In elective surgery, the skin must be free of any infection; pressure sores and superficial skin infections must first be treated conservatively.
The indication for incisional hernia repair in patients with cirrhosis of the liver and ascites must be assessed critically because liver function might have to be optimized first before surgery.
Good respiratory status not compromised by acute infections is also important. In case of respiratory infection elective surgery must be postponed.
Preoperative diagnostic work-up
Incisional hernia is a clinical diagnosis and easily recognized with the patient standing. Also, examine the patient supine when he/she is relaxed. In most reducible incisional hernias, the margin of the fascia is easily palpated Asking the patient to elevate the upper trunk allows good assessment of the surrounding muscles and the size of the fascial defect.
Apart from measuring the size of the fascial defect and content of the hernia sac, ultrasonography provides a good anatomical view of the abdominal wall. Important questions are: Location and size of the abdominal muscles, such as the rectus abdominis in median incisional hernias and the lateral abdominal muscles in incisional hernias outside of the rectus sheath.
In previously repaired incisional hernia, the pertinent OR not would be helpful, particularly if the patient had already undergone mesh repair. Apart from the precise surgical technique employed (extra-/intraperitoneal mesh placement, augmentation or bridging of the fascial defect), the type of mesh material would also be important.
CT and/or MRI studies are not mandatory. In our experience, these studies have their place in gigantic incisional hernias because there they permit better assessment of the abdominal wall.

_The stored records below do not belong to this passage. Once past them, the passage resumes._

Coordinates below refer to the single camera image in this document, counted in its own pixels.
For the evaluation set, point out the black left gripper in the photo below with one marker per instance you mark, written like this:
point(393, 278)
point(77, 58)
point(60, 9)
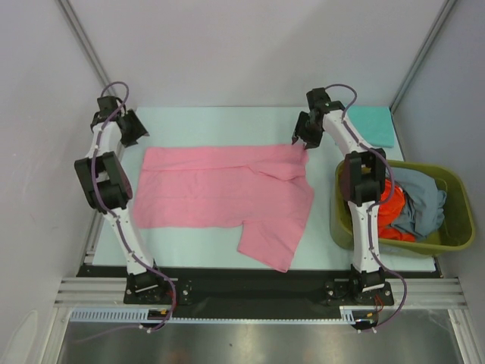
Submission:
point(138, 130)

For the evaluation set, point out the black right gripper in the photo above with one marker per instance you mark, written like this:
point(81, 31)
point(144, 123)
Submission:
point(312, 141)

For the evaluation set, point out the pink t shirt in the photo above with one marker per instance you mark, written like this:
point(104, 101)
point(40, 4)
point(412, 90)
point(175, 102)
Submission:
point(262, 189)

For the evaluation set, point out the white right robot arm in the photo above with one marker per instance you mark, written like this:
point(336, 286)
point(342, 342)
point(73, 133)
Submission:
point(363, 177)

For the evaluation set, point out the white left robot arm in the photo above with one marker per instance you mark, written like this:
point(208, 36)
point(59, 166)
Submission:
point(106, 185)

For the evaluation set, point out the folded teal t shirt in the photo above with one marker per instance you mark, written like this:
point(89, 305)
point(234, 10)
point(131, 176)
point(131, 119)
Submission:
point(375, 125)

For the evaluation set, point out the orange t shirt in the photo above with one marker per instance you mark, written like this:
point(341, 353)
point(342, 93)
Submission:
point(389, 212)

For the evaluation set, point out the grey blue t shirt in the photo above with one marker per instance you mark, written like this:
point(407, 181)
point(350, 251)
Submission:
point(423, 212)

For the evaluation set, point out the olive green plastic basket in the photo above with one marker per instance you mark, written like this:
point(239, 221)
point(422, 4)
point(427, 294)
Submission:
point(457, 231)

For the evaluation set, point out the left aluminium corner post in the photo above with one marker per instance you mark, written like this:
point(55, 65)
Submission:
point(83, 41)

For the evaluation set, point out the aluminium corner post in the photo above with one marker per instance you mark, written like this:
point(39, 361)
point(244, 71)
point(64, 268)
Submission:
point(424, 50)
point(83, 41)

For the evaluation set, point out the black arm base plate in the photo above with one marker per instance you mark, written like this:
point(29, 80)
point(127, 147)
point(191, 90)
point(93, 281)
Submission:
point(217, 291)

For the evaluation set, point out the grey slotted cable duct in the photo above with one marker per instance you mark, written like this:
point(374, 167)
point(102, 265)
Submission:
point(145, 316)

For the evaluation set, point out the right aluminium corner post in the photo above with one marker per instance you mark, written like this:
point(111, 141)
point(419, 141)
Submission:
point(424, 50)

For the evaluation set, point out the aluminium frame rail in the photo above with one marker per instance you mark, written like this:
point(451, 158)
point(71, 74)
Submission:
point(422, 293)

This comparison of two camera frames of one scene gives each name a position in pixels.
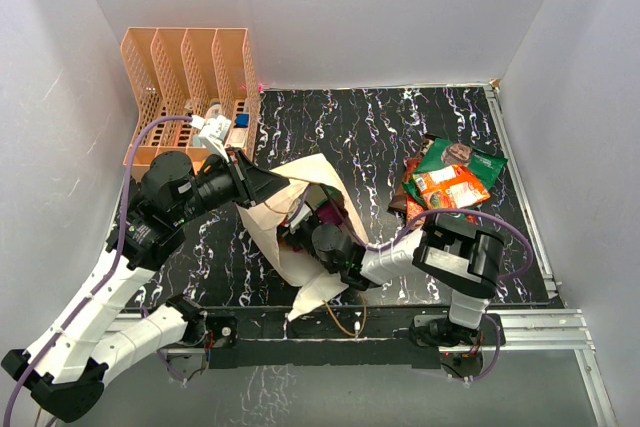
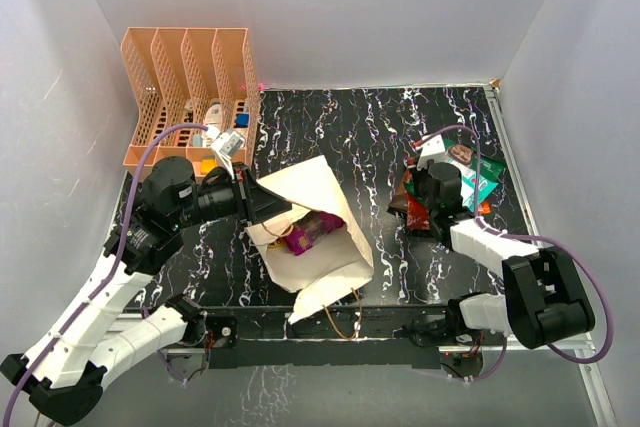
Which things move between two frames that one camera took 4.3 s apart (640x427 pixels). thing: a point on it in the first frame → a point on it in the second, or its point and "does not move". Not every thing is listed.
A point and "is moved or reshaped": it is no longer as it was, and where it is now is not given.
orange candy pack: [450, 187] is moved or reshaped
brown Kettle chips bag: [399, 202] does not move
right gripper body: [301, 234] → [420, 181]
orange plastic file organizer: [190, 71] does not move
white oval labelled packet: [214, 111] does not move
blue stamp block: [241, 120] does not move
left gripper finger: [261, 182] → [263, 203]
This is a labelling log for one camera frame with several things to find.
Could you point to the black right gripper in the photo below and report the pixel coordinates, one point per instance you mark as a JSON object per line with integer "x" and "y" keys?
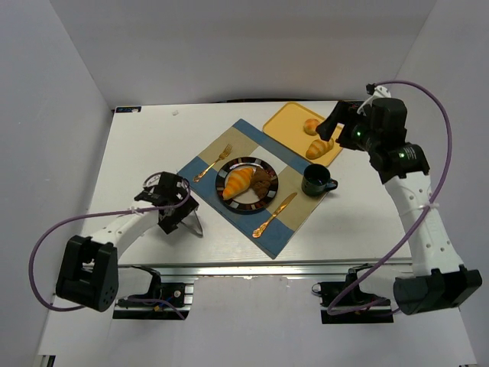
{"x": 344, "y": 128}

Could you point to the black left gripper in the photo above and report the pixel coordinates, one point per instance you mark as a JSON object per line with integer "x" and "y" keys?
{"x": 182, "y": 213}

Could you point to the steel serving tongs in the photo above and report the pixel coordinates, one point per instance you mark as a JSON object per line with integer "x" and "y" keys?
{"x": 193, "y": 224}

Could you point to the striped bread roll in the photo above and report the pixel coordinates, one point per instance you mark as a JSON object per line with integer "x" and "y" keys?
{"x": 239, "y": 180}
{"x": 319, "y": 148}

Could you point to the chocolate croissant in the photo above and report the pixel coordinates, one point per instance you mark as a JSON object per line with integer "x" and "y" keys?
{"x": 260, "y": 182}

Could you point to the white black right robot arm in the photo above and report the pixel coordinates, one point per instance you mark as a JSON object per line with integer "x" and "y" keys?
{"x": 439, "y": 278}

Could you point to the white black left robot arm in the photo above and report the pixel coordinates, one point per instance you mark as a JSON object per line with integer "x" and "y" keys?
{"x": 89, "y": 271}

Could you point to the small round bun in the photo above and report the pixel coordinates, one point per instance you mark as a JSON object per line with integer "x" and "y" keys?
{"x": 310, "y": 126}

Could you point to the yellow plastic tray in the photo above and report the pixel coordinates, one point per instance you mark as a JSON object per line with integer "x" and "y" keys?
{"x": 286, "y": 127}

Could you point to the dark green mug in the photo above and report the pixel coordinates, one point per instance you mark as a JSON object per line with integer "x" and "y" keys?
{"x": 317, "y": 180}

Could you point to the gold ornate fork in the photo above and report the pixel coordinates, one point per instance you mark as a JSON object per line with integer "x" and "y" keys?
{"x": 224, "y": 154}

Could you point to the dark rimmed ceramic plate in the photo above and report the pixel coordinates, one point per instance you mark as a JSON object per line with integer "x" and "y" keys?
{"x": 246, "y": 202}

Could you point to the blue beige patchwork placemat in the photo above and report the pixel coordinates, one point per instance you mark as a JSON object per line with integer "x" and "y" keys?
{"x": 273, "y": 224}

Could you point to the gold ornate knife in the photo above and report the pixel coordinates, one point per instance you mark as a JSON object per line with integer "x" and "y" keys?
{"x": 257, "y": 233}

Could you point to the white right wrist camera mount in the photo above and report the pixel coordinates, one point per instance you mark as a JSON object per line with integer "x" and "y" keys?
{"x": 375, "y": 92}

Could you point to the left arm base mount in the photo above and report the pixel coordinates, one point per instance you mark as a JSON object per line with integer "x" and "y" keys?
{"x": 152, "y": 294}

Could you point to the aluminium table edge rail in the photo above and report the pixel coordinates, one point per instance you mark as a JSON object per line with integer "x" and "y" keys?
{"x": 192, "y": 264}

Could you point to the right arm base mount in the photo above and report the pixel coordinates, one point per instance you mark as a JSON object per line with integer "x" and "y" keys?
{"x": 327, "y": 291}

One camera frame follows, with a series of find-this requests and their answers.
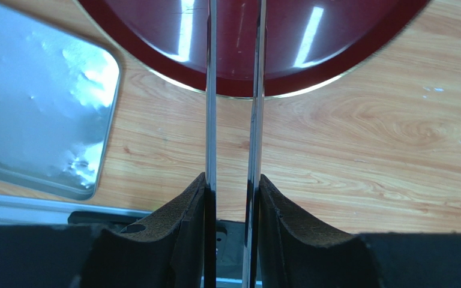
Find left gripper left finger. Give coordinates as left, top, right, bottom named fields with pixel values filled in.
left=0, top=174, right=205, bottom=287

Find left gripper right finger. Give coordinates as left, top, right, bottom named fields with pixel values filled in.
left=259, top=176, right=461, bottom=287

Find red round tray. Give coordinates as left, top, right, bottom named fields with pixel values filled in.
left=80, top=1, right=427, bottom=98

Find silver tin lid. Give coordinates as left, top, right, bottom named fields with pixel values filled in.
left=0, top=4, right=121, bottom=200

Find aluminium frame rail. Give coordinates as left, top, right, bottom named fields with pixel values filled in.
left=0, top=194, right=150, bottom=225

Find metal serving tongs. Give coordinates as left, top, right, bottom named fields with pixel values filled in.
left=203, top=1, right=267, bottom=287

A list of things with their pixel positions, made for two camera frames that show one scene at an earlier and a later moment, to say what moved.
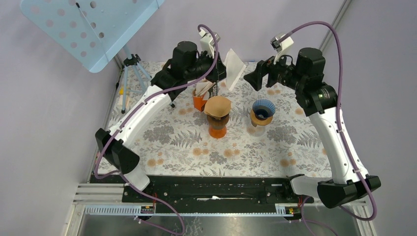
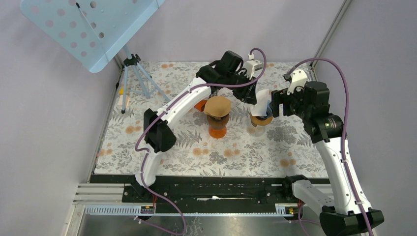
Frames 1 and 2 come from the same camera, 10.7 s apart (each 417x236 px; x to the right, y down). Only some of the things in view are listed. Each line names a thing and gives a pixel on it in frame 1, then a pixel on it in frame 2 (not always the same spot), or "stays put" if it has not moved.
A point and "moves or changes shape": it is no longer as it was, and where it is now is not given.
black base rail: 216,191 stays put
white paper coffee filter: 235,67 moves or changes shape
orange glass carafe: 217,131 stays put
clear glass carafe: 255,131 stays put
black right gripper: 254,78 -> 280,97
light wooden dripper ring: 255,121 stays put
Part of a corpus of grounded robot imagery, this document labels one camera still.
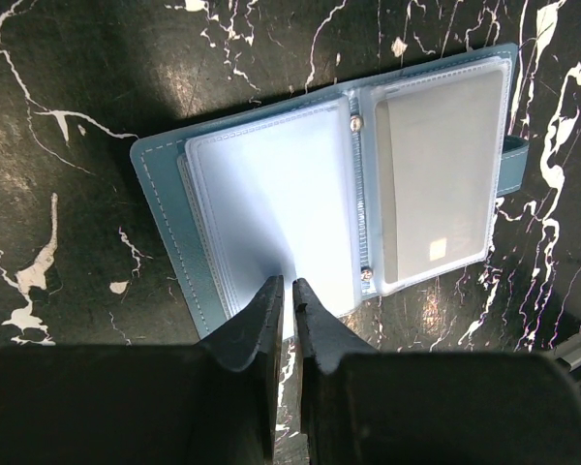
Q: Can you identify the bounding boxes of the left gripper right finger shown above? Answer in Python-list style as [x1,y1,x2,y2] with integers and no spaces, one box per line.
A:
[292,278,378,375]

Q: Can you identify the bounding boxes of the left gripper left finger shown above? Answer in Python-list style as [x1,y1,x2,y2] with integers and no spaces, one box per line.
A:
[197,276,285,372]

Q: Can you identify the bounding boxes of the blue card holder wallet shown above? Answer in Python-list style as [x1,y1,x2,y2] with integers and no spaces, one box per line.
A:
[130,43,529,337]

Depending on the size of the finding and patient morbidity, preoperative diagnostic lung function testing is important to prevent, as much as possible, postoperative respiratory complications.
- The most important step is the detailed preoperative informed consent of the patient, which should touch not only on the general risks but particularly on the possibility of seroma formation in the wound.
- We have found the emphasis on postoperative respiratory therapy and ambulation especially helpful.
- If at all, bowel preparation is only performed in very large incisional hernias.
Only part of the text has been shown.